High resolution satellite images accessed by news channel NDTV show the presence of Chinese structures on both sides of the Line of Actual Control in the Galwan river valley.
The development comes a day after India and China agreed to start the process of disengagement along the Line of Actual Control (LAC) in Ladakh.
The new images, however, appear to show possible defensive Chinese positions at the site. The new images also show shelters or accommodation having been constructed along the rock-face leading up the LAC. These were absent earlier.
“There are clear signs of an incursion around Patrol Point 14. These appear to be defensive formations by the Chinese on our side of the Line of Actual Control,” says Major General Ramesh Padhi (retd.), one of India’s foremost cartographers who retired as Additional Surveyor General of India.
“The images show a clear movement of heavy vehicles which indicates that they have an intention to stay deployed in the area,” he said.
As talks between India and China are ongoing, officials from China’s People’s Liberation Army (PLA) and the Foreign Ministry on Wednesday said China had demanded a withdrawal of Indian personnel and facilities from Galwan Valley at the June 6 Corps Commander talks.
The Chinese Foreign Ministry and the Defence Ministry on Wednesday accused India of breaking the June 6 agreement, and claimed India had agreed to not patrol in the valley or build facilities there, reported The Hindu.
Foreign Ministry spokesperson Zhao Lijian said: “It is the Indian side that went against the bilateral agreement. The Indian side at first agreed to withdraw personnel from Galwan Valley and so it did, and it dismantled its facilities as requested by the Chinese side. During the first Commander meeting on June 6, the Indian side committed to no trespassing of the Galwan Valley for patrolling and for building. The two sides agreed to set up observatory posts at the two sides of the Galwan river estuary, but the Indian side went against this agreement and asked China to dismantle China’s posts, and also it crossed the Line of Actual Control (LAC)”, which led to the clash.
This came after the military commanders of India and China had reportedly arrived at a consensus on ‘outstanding issues’ and have agreed to take measures to cool down the situation, the Chinese Foreign Ministry announced on Tuesday.
However, tensions are high between India and China as the Government of India has given powers to the armed forces to make emergency procurements to stock up its war reserves amid tension building up on the LAC.
Air Force assets, including fighters, have been moved up to forward locations.

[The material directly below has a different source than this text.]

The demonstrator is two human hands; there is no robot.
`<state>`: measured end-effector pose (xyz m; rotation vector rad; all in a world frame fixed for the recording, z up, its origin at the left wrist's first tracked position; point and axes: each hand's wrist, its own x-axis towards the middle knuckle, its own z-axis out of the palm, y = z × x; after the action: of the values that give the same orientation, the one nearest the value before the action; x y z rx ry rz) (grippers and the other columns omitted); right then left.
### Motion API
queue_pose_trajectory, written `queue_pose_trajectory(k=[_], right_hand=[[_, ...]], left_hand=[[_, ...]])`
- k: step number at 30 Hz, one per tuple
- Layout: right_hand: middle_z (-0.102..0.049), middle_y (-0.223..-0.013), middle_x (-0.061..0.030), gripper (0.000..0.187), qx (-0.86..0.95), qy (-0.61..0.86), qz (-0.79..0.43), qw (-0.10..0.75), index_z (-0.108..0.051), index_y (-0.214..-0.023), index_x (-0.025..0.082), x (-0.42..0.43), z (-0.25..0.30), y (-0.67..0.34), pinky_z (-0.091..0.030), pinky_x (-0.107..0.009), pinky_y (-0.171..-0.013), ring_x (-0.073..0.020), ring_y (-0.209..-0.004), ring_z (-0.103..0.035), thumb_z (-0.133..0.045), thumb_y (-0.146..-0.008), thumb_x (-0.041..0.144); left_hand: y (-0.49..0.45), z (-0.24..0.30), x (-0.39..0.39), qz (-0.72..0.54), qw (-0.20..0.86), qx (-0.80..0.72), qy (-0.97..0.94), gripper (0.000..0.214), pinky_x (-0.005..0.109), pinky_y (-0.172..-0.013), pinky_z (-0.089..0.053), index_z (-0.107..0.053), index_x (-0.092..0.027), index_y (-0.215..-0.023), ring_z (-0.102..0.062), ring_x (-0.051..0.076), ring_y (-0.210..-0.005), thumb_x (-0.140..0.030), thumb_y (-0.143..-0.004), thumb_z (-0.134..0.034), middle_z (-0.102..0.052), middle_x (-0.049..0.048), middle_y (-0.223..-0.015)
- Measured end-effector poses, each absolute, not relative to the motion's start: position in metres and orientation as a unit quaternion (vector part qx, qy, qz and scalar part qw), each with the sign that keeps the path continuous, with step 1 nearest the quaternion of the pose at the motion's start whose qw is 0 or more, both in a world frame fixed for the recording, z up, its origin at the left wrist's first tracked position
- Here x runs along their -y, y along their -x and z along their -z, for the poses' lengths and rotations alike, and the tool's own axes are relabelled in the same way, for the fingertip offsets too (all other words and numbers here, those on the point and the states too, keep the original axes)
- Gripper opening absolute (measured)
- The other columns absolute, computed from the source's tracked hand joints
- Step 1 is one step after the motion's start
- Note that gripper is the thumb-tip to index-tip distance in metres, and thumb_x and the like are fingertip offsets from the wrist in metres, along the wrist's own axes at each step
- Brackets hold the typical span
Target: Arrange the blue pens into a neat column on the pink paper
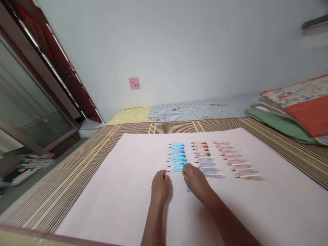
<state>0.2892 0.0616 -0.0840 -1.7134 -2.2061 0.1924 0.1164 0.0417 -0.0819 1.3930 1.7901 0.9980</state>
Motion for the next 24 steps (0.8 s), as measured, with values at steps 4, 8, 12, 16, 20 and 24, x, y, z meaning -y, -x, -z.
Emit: queue_pose_trajectory(k=[4,8,12,16,20,24], right_hand=[[-0.061,-0.085,-0.0038,0.022,0.767,0.604,-0.098,0.194,-0.059,-0.077,0.018,-0.063,0.081,-0.294,-0.029,-0.029,-0.063,-0.015,-0.068,-0.053,-0.046,-0.089,0.004],[-0.062,-0.085,-0.0026,0.018,0.745,0.589,-0.176,0.26,-0.058,-0.078,0.02,-0.059,0.066,-0.316,-0.035,-0.026,-0.068,-0.0162,-0.078,-0.058,-0.048,-0.084,0.007],[-0.065,-0.086,-0.0022,0.015,0.73,0.593,-0.233,0.247,-0.059,-0.077,0.022,-0.038,0.057,-0.344,-0.038,-0.027,-0.068,-0.0176,-0.079,-0.058,-0.049,-0.081,0.012],[-0.065,-0.096,-0.0035,0.014,0.748,0.587,-0.252,0.176,-0.061,-0.085,0.022,-0.017,0.067,-0.356,-0.039,-0.029,-0.073,-0.0197,-0.086,-0.059,-0.056,-0.075,0.013],[-0.063,-0.096,-0.0051,0.015,0.759,0.585,-0.235,0.161,-0.059,-0.08,0.021,-0.015,0.073,-0.35,-0.038,-0.029,-0.073,-0.0196,-0.087,-0.058,-0.052,-0.077,0.008],[-0.062,-0.092,-0.005,0.016,0.76,0.584,-0.22,0.183,-0.059,-0.077,0.02,-0.028,0.072,-0.33,-0.038,-0.029,-0.073,-0.0192,-0.085,-0.057,-0.051,-0.08,0.006]], left_hand=[[-0.116,0.081,-0.042,-0.379,0.321,-0.682,-0.536,0.032,0.042,-0.095,-0.045,-0.074,-0.013,-0.109,-0.067,0.033,-0.106,-0.02,-0.082,-0.06,-0.074,0.0195,-0.112],[-0.113,0.079,-0.042,-0.368,0.331,-0.686,-0.533,0.031,0.043,-0.096,-0.046,-0.074,-0.012,-0.109,-0.067,0.033,-0.108,-0.018,-0.083,-0.057,-0.074,0.0197,-0.115],[-0.111,0.079,-0.043,-0.354,0.341,-0.691,-0.53,0.039,0.041,-0.103,-0.043,-0.071,-0.011,-0.118,-0.064,0.03,-0.118,-0.011,-0.083,-0.054,-0.072,0.0178,-0.125],[-0.112,0.078,-0.044,-0.33,0.341,-0.698,-0.537,0.04,0.038,-0.103,-0.043,-0.07,-0.01,-0.12,-0.064,0.028,-0.117,-0.009,-0.084,-0.051,-0.072,0.0169,-0.122],[-0.112,0.076,-0.044,-0.311,0.34,-0.703,-0.542,0.043,0.036,-0.103,-0.043,-0.067,-0.007,-0.125,-0.064,0.027,-0.118,-0.009,-0.086,-0.049,-0.071,0.0176,-0.126],[-0.112,0.076,-0.045,-0.303,0.336,-0.703,-0.549,0.043,0.035,-0.102,-0.044,-0.066,-0.007,-0.126,-0.065,0.025,-0.116,-0.01,-0.088,-0.046,-0.072,0.0165,-0.124]])
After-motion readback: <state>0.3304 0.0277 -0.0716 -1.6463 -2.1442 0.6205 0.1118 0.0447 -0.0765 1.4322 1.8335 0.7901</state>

Navy has also been given the go-ahead to deploy its assets near the Malacca Strait and, if needed, anywhere else in the Indo-Pacific to counter Chinese action
Economic Times had reported that the government did not want to leave anything to chance at this stage, especially after the violence in Galwan which left atleast 20 Indian soldiers dead.
Prime Minster of India Narendra Modi has said that the ‘sacrifices of soldiers’ along the border with China will not go in vain. India wants peace but is capable of giving befitting reply, if instigated, he said.

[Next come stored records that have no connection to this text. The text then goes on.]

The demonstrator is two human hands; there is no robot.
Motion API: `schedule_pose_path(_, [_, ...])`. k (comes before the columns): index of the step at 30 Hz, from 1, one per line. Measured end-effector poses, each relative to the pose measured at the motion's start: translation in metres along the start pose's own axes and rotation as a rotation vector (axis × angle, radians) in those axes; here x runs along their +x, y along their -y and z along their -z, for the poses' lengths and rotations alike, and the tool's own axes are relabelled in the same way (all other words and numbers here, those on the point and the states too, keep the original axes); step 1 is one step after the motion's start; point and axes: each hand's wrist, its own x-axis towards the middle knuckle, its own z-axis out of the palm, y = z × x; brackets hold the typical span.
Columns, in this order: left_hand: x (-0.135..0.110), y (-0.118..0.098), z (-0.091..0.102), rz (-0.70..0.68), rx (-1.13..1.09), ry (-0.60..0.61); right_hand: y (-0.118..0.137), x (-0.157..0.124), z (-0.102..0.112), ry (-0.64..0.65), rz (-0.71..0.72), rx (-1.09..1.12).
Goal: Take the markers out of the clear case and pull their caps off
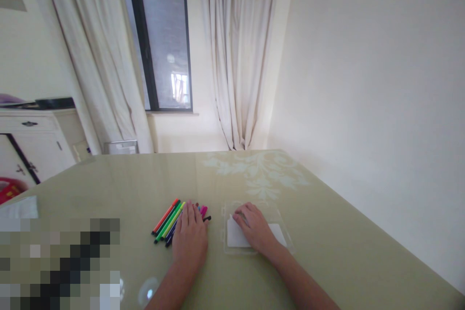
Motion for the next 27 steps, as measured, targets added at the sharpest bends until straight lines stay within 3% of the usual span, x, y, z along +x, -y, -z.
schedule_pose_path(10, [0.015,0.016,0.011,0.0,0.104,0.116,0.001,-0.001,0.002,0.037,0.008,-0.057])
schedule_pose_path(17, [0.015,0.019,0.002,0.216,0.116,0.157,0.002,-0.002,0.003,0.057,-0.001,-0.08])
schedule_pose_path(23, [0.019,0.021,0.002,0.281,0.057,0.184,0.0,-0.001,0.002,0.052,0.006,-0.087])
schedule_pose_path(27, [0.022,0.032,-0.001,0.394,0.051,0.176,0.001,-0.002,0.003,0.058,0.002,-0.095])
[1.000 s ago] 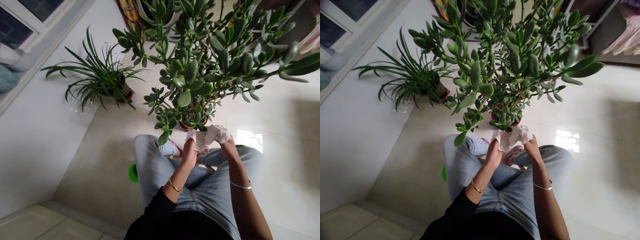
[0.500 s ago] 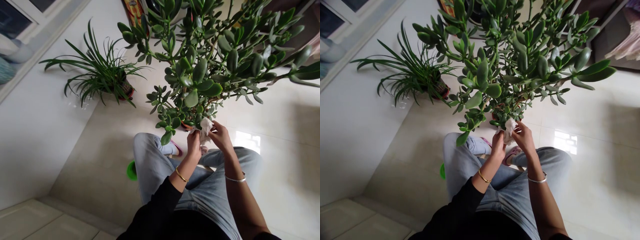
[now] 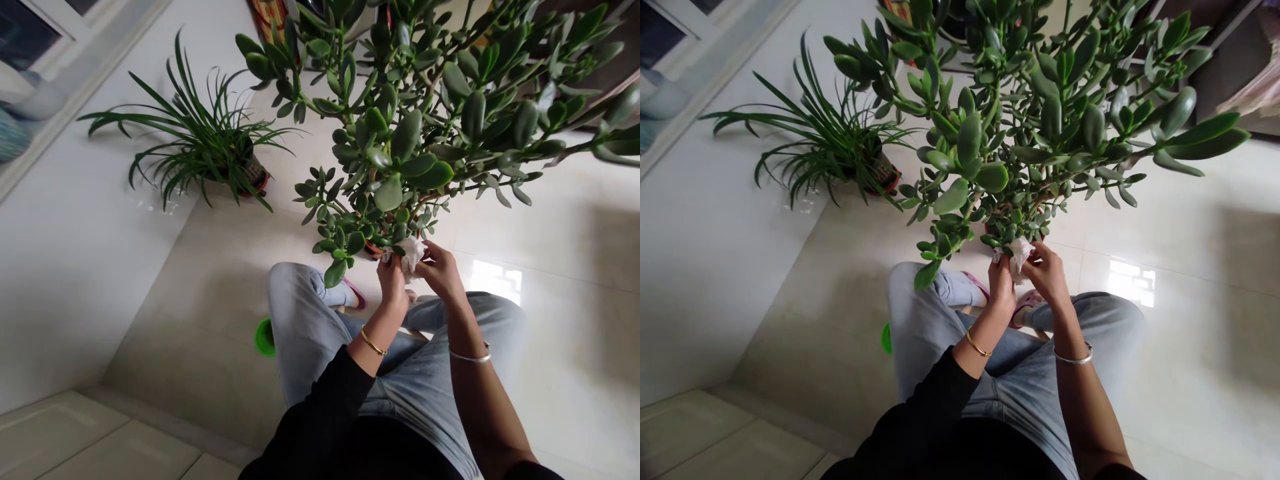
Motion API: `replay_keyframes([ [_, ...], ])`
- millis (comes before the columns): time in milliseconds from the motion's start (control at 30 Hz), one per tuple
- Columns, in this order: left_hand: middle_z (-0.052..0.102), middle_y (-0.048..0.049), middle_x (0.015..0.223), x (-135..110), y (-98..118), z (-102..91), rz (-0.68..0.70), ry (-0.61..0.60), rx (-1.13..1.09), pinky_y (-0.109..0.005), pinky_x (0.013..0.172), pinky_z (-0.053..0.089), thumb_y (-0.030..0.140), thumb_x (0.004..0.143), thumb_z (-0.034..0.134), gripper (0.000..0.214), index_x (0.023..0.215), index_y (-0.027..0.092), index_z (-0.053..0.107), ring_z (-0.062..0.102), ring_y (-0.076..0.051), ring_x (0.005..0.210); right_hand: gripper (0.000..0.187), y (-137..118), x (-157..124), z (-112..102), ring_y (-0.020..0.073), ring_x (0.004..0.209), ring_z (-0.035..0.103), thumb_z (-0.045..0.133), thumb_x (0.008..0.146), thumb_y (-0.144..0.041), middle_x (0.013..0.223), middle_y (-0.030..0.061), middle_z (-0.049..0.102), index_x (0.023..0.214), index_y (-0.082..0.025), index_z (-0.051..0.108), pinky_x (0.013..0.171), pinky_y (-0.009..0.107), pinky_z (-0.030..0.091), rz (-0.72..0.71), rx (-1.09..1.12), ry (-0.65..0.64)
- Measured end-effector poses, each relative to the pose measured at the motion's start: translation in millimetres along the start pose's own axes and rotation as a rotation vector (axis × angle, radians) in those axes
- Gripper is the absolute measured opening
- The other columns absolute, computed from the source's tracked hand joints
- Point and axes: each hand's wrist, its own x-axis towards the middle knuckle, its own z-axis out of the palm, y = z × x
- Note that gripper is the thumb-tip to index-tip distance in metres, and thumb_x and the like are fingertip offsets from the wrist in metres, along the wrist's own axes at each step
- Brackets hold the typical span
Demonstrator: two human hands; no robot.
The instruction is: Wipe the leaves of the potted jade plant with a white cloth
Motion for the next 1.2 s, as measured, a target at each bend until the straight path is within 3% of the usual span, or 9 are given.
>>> replay_keyframes([
  [300,0.068,0.0008,0.075,1.7,-6.2,-3.9,-0.016,-0.023,-0.041,-0.024,0.075,0.048,0.021,0.060,0.076,0.022,0.078,0.018,0.065,0.062,-0.013,0.074,0.015,6.3,-2.7,-2.8,0.0108,0.054,0.045,0.071,0.063,-0.027,0.064,-0.0038,0.063,0.075,-0.020,0.068,0.051,0.024,0.038,0.001,0.303,0.004],
  [433,0.071,0.0001,0.079,-0.5,-4.8,-5.4,-0.030,-0.069,-0.060,-0.025,0.077,0.049,0.017,0.053,0.079,0.029,0.079,0.019,0.065,0.064,-0.013,0.076,0.019,13.6,-4.6,-3.7,0.0132,0.063,0.056,0.079,0.067,-0.033,0.069,-0.0031,0.068,0.078,-0.021,0.070,0.058,0.024,0.043,-0.026,0.420,0.078],
  [600,0.071,0.0004,0.082,-5.8,-3.2,-4.8,-0.031,-0.088,-0.045,-0.026,0.082,0.049,0.017,0.055,0.080,0.031,0.083,0.019,0.066,0.066,-0.014,0.081,0.035,24.8,-6.3,1.3,0.0161,0.064,0.062,0.087,0.061,-0.043,0.071,-0.0024,0.070,0.084,-0.022,0.069,0.060,0.027,0.046,0.075,0.593,0.200],
  [733,0.071,-0.0001,0.085,-7.4,-2.6,-3.5,-0.007,-0.019,-0.025,-0.026,0.083,0.048,0.025,0.064,0.080,0.028,0.088,0.019,0.067,0.066,-0.015,0.084,0.039,28.6,-8.4,7.7,0.0171,0.067,0.062,0.085,0.064,-0.049,0.073,-0.0017,0.070,0.085,-0.023,0.067,0.064,0.029,0.049,0.094,0.579,0.217],
  [967,0.070,-0.0012,0.081,2.6,-6.3,-4.8,0.021,0.036,0.039,-0.027,0.075,0.048,0.034,0.079,0.071,0.017,0.083,0.019,0.063,0.065,-0.015,0.076,0.032,29.1,-12.4,14.2,0.0136,0.067,0.059,0.086,0.069,-0.044,0.076,-0.0027,0.070,0.086,-0.022,0.072,0.064,0.025,0.046,0.054,0.584,0.166],
  [1200,0.068,0.0016,0.080,0.3,-5.9,-3.5,0.014,-0.015,0.028,-0.025,0.080,0.049,0.021,0.066,0.075,0.020,0.083,0.019,0.064,0.063,-0.012,0.075,0.036,27.3,-12.4,18.9,0.0169,0.072,0.064,0.080,0.075,-0.053,0.082,-0.0001,0.074,0.092,-0.022,0.072,0.068,0.028,0.050,0.032,0.480,0.146],
])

The external affairs ministry has said the escalation in Galwan Valley of Ladakh happened “as a result of an attempt by the Chinese side to unilaterally change the status quo there”.
China has accused India of crossing the border and attacking Chinese personnel, and called on India to “not take unilateral actions or stir up trouble.”

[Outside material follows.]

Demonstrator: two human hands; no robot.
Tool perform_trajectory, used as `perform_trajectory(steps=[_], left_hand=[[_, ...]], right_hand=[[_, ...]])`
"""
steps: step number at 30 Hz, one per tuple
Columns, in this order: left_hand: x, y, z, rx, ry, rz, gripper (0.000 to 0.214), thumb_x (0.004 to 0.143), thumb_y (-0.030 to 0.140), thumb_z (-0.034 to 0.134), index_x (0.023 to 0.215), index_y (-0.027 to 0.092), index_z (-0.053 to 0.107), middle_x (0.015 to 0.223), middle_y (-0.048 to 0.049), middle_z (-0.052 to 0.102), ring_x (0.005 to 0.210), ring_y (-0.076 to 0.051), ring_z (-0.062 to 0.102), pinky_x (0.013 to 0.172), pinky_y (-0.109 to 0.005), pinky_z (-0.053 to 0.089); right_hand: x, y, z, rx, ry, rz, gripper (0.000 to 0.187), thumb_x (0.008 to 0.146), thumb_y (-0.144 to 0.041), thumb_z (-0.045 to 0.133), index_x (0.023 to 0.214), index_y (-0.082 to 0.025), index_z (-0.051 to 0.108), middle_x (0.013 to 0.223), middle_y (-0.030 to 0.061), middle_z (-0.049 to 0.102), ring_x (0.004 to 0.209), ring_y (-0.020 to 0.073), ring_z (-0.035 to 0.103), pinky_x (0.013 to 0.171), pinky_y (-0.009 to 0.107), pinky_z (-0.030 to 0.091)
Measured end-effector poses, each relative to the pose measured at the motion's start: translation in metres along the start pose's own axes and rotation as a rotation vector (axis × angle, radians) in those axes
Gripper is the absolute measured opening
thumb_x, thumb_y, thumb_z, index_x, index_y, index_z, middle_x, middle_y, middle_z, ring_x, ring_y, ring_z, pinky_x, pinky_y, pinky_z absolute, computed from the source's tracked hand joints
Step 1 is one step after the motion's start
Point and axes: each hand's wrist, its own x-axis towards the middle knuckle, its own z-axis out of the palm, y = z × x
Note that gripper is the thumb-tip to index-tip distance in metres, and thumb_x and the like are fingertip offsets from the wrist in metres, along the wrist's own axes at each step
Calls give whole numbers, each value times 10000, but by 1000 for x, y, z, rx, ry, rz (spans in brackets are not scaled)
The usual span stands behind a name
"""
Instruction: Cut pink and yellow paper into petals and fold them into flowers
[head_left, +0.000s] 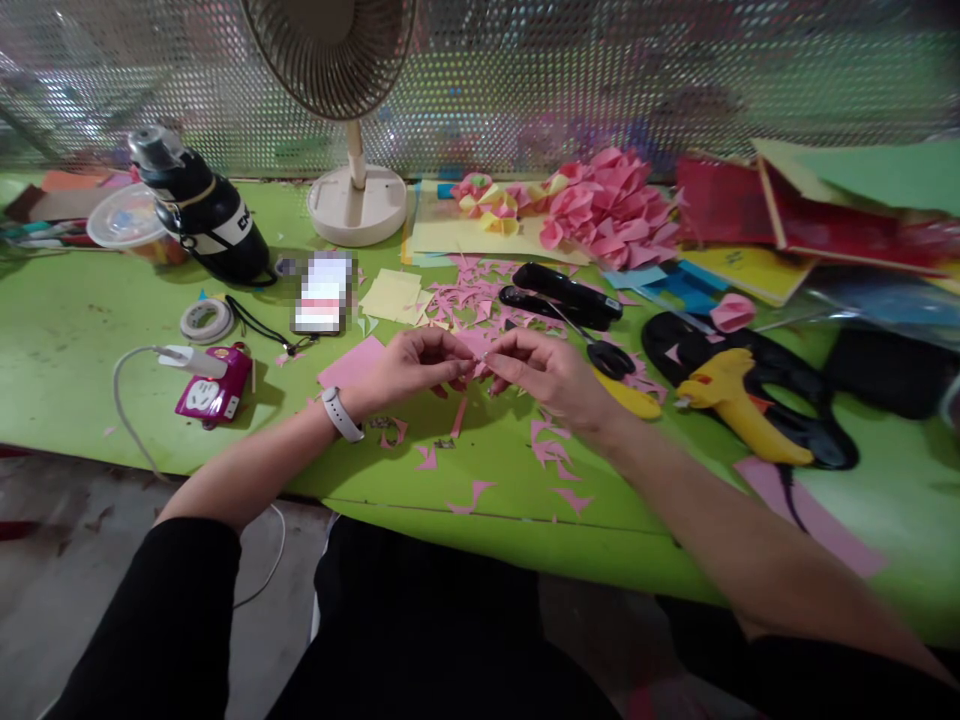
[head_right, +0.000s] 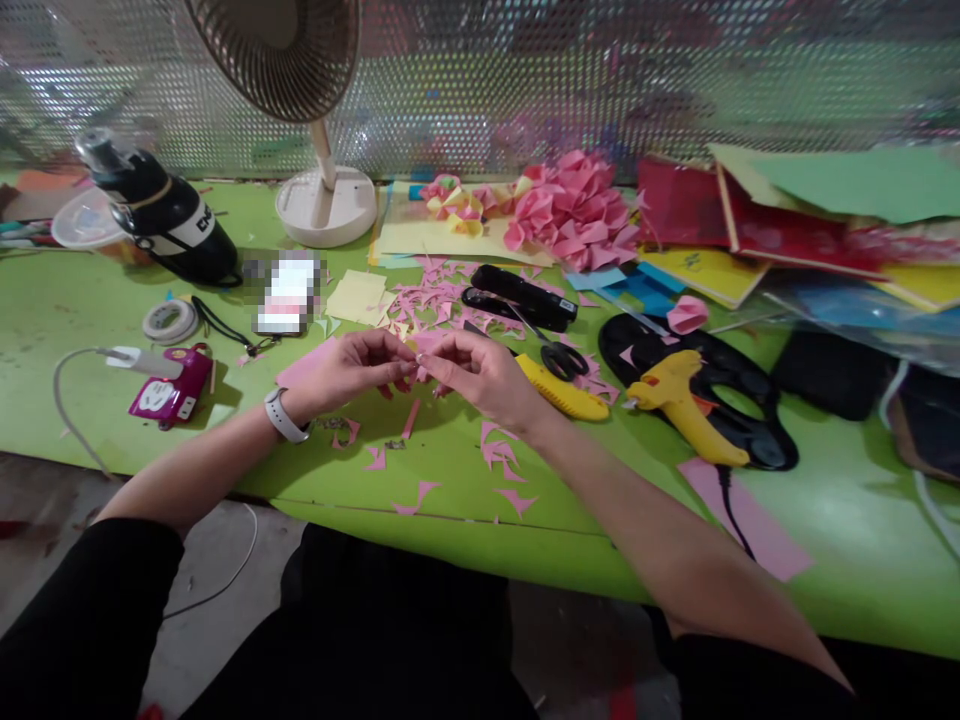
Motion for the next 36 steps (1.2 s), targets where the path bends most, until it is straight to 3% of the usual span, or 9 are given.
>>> perform_trajectory(steps=[10,14,19,24,26,30,36], left_hand=[[1,-1,-5,55,120,98,270,830,363,738,967,135,695,961,-81,729,843,-124,673,678,-222,512],[1,-3,-8,-117,72,76,264,834,381,744,970,167,669,955,-59,728,818,-115,699,634,-200,499],[-1,-4,-6,-225,6,19,313,839,416,741,1014,183,627,983,-55,735,804,-120,718,675,-218,543],[-3,-1,0,-161,-1,35,330,868,382,718,1103,181,601,953,-55,743,810,-126,725,728,-243,573],[-4,1,3,-145,-25,35,379,882,330,708,1196,175,563,894,-50,741,774,-126,721,718,-248,579],[-6,1,6,-122,-90,116,417,902,262,678,1270,167,505,789,-23,703,736,-127,704,701,-248,581],[-10,3,8,4,-210,170,422,933,294,632,1291,161,452,821,-35,685,681,-122,685,660,-253,575]], right_hand=[[4,11,-4,22,75,42,316,801,-499,759,814,-194,678,790,37,717,621,130,634,592,284,559],[6,13,-7,-3,120,91,357,771,-533,778,786,-193,670,689,10,675,563,116,601,558,270,528],[7,13,-7,-66,86,122,396,767,-584,757,816,-202,664,741,28,679,623,145,613,621,324,544],[3,9,-8,-239,249,-104,307,850,-518,692,981,-242,665,1036,60,689,918,216,638,802,376,523],[-1,2,-8,-259,234,-167,261,898,-508,626,928,-252,670,978,51,681,902,222,626,797,379,507],[-9,-12,-3,-307,75,-241,360,957,-510,506,739,-242,610,785,43,615,753,210,575,700,374,460],[-12,-17,0,-445,111,-367,222,916,-419,588,783,-245,624,832,42,612,800,215,566,791,395,442]])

The armies of India and China are locked in a tense standoff at three points in eastern Ladakh, wherein China has reportedly occupied 60 sq. kilometres of territory claimed by India.
A Chinese diplomat reacting to the standoff in Ladakh has said that the move is linked to the Indian government’s unilateral decision to scrap Article 370 in August last year.
The move changed the laws that prohibited Indians from buying land in Kashmir, and made the constitution of Jammu and Kashmir defunct, triggering fears of demographic change in the Muslim majority region of Kashmir.
When India scrapped Jammu and Kashmir’s special status on August 5 last year, the Chinese foreign ministry had issued two statements criticising the development, including one that focused on the splitting of the state into union territories.
This statement, while urging India to be “cautious” on the border issue and to avoid “actions that further complicate the border issue”, said: “China has always opposed India’s inclusion of Chinese territory in India’s administrative jurisdiction in the western part of the Sino-Indian border.” This was a reference to the area in Ladakh that New Delhi claims but is controlled by Beijing.